Where's the fun in that? Anyway...it's never specifically stated in the "feelm" exactly how many innings Ebby Calvin "Nuke" LaLoosh pitched in his Pro debut, but let's assume for the sake of argument that every single out that he recorded in the game was via strikeout. Since he set a new league record by striking out 18 batters, let's just say that he pitched 6 complete innings before turning the game over to the bullpen for the win.


Probably not realistic, but okay...where are you going with this?


It's also stated that he set a new league record by walking 18 batters. So, over the course of his 6 innings, he would have essentially walked the bases loaded while striking out the side in each inning (He also hit one batter), for a line of 6IP, 0H, 1ER (Nuke hit a batter in the first, so SOMEBODY would have had to score), 18BB, 18K 1HBP.


That's saying he didn't allow any hits...is that real?


I'm not sure...it's been a while since I've seen the movie, so I don't remember. But it makes my point easier.


This ought to be good...


So assuming that the other team never made contact, never fouled a pitch off, never got picked off base by the pitcher or the catcher...basically sat around and did nothing...and assuming that the wild pitches noted in the Sametime Status above were among the balls that led to a walk and nothing more, then Nuke would have thrown an astonishing 127 pitches in his "A"-Ball debut. This is ridiculous.

A pitcher that was as highly drafted and touted as "Nuke" LaLoosh would NEVER be allowed to throw that many pitches in a Bus League game...especially he's displaying such miserable control that he walks the bases loaded in every inning and hits the poor guy in the Bull suit twice. (Incidentally, the Bull gets beaned a third time later in the movie) Class A is for very young prospects, some of which have substantial upside to the organization (Roughly NONE of which get called directly to the Major Leagues, like Nuke did at the end of the film...By The Way...the previous sentence was a spoiler. If you haven't seen the movie, don't read it.) so I can't imagine any major league baseball organization allowing this kind of abuse to be piled onto a prized prospect with a million-dollar signing bonus and a Quadrophonic Blaupunkt.

So...despite that, it is a great movie. Here's a trailer, which does show the Bull getting cracked in the head by a Nuke LaLoosh pitch. Totally worth it.

3 comments:

Jeremy said...

So, I was once watching Godzilla with my parents.
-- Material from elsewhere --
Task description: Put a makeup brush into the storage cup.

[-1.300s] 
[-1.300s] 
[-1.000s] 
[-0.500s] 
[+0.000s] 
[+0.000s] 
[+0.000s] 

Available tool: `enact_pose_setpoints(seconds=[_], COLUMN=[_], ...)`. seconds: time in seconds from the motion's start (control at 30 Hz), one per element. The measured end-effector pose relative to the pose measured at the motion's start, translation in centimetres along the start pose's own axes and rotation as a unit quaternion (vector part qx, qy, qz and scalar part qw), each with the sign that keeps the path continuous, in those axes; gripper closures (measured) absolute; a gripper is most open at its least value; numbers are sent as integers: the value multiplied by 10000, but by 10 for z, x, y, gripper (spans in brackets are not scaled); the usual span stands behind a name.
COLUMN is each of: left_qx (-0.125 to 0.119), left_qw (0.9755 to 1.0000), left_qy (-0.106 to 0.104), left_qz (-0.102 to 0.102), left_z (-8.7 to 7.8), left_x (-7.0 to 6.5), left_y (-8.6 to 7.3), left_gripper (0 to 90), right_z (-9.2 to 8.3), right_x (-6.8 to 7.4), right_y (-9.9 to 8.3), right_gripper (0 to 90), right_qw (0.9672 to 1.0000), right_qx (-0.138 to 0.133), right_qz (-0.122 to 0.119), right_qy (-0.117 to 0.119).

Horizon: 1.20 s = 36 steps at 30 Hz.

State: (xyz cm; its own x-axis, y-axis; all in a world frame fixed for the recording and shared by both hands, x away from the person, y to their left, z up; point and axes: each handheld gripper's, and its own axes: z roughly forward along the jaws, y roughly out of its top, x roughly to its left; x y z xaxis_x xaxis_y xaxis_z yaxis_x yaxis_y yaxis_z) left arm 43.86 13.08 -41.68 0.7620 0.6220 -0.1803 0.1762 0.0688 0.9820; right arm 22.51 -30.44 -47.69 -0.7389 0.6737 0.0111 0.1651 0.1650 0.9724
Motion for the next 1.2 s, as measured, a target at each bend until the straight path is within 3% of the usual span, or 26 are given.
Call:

My dad, who spent a substancial time in the airline industry, was enraged when the outside of a plane and the inside did not match. The seating configuration was not one offered for that particular model. He was ranting about it when I mentioned an important fact: the movie was about a giant nuclear lizard.

It's a fictional movie. Accept that and just eat your freakin' popcorn like everyone else.

Anonymous said...

Also, the line 6 0 1 1 18 18 1HBP gives him 3.00 WHIP, 1.5 ERA and 0.514 OPS against. The ERA and OPS look good but the peripherals are horrible which would tell us his outing was very lucky (not that we needed WHIP for that). Of course, we cannot calculate his BABIP (no balls put in play) and ERA+ (since we do not have numbers for his peers). I don't have to run the numbers, but I think his PECOTA would project him as an OK 4th or decent 5th starter

Jeremy said...

Evil Jeremy,

The film industry as a whole survives one one very basic findamental principle...the suspension of disbelief. You have to forget that nobody spoke English long ago in a galaxy far away. You have to forget that Ghosts don't actually slime people in grand ballrooms, and you have to forget that Danny Glover really isn't too old for this sh...stuff. If a film maker is successful at doing this, you can enjoy your movie.

If the film maker puts in a phone number starting with 555, or tells you that sunlight is made up of many atoms which can explode with a solaranite bomb, you instantly fall out of the fantasy world the film maker has created and the whole movie experience is lost.